According to the business and personal tax returns, 1989 was the first big year for Eugene's wood brokering business. He had gross sales in excess of $1.5 million compared with $535,000 the year before and $355,000 the year before that. Eugene estimated that his gross profit on sales ranged from four to five percent. The corporate tax return for 1988 reflected such a gross in the amount of $27,000 and a net loss in the amount of $6,000. In that year Eugene showed income from a sales enterprise other than Smith and Associates in an amount of approximately $9,000. When that amount was netted against his tax loss from the corporation the result was taxable income equal to the amount he received from Fernwood Enterprises, a little less than $40,000.

Gross profits in 1989 exceeded the five percent level. They were over nine percent or $142,000. Of this Eugene netted $80,000 after expenses. Expenses included approximately $10,000 paid to his former girl friend, who he refers to as his "girl Friday," and over $24,000 for office, automobile, utilities and telephone expenses. It is unclear what services are performed by the former girlfriend. It is certainly reasonable to believe that she is performing valuable clerical services at a cost at or below what others would charge. On the other hand, the relationship between the two might support a conclusion that her compensation is unwarranted.

Eugene testified that he has no office and does all of his work out of his apartment. He works primarily by telephone. He never takes delivery of his products. They are delivered directly from his vendor to his customer.

Corporate assets other than receivables are minimal.
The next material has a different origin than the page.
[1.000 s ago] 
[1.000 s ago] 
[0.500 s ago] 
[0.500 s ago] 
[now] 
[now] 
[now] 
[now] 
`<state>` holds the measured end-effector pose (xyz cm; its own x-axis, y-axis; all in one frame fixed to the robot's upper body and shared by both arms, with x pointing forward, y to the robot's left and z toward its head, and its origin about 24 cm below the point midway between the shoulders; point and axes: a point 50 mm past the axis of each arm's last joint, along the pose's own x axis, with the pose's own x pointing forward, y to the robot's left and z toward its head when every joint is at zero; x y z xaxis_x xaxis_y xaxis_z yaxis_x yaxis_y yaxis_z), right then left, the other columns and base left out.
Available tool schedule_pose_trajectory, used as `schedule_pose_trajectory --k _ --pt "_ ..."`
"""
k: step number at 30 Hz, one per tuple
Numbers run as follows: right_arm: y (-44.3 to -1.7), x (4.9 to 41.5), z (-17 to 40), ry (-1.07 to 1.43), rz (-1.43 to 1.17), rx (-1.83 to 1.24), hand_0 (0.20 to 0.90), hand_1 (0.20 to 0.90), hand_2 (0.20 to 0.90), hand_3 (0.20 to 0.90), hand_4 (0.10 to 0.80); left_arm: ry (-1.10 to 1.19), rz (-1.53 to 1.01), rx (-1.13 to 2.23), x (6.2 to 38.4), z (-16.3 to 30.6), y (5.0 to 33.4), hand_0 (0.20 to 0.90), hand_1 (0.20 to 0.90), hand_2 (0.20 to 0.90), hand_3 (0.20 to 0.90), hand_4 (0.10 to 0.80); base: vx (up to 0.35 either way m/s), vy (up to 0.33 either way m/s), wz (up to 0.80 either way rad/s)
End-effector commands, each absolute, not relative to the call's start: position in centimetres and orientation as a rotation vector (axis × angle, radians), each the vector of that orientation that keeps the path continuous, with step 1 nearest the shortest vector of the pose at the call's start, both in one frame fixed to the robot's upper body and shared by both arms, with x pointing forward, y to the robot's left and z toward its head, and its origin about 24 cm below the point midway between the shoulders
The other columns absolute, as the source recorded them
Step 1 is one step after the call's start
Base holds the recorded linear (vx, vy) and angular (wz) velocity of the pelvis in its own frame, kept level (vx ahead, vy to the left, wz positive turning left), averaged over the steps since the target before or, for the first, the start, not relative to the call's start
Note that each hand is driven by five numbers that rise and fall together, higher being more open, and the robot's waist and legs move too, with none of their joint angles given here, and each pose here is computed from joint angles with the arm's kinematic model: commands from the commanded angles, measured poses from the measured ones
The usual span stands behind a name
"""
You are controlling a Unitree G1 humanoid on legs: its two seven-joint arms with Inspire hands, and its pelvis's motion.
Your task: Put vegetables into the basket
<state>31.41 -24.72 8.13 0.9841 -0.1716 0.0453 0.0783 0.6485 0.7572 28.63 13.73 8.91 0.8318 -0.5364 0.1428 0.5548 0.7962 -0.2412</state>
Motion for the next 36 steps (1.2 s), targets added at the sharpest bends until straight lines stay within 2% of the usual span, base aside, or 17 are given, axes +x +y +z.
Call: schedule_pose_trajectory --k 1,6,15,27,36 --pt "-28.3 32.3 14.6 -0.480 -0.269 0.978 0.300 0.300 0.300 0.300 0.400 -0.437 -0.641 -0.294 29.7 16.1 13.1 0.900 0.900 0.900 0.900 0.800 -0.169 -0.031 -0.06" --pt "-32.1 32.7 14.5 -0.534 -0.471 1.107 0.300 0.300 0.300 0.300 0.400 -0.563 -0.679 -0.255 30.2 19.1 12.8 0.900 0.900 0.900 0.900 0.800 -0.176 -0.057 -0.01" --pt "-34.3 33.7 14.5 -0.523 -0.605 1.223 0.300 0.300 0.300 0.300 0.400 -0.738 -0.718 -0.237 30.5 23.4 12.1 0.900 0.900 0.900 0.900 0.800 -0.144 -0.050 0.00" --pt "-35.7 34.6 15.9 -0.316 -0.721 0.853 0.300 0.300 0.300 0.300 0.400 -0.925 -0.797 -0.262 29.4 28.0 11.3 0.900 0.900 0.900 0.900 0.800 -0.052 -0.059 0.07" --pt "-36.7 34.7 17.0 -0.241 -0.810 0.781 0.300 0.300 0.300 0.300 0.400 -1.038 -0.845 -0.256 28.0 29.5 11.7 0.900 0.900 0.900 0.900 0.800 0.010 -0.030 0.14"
Fixed assets consist of two computers valued at less than $3,000. Other assets are two small accounts and a $20,000 note from Eugene to the corporation. According to the tax returns, Eugene borrowed $14,000 in 1987 and the rest after the 1989 tax year. Eugene testified that corporate receivables at the time of trial were $89,333.44 and accounts payable were $128,984 for a deficit of $43,029.70. The corporation shows a negative net worth of $21,587.39.

The only finding made by the chancellor as to Eugene's income placed the figure at $3,892 per month, net. This amount is derived from Eugene's estimate of his level of...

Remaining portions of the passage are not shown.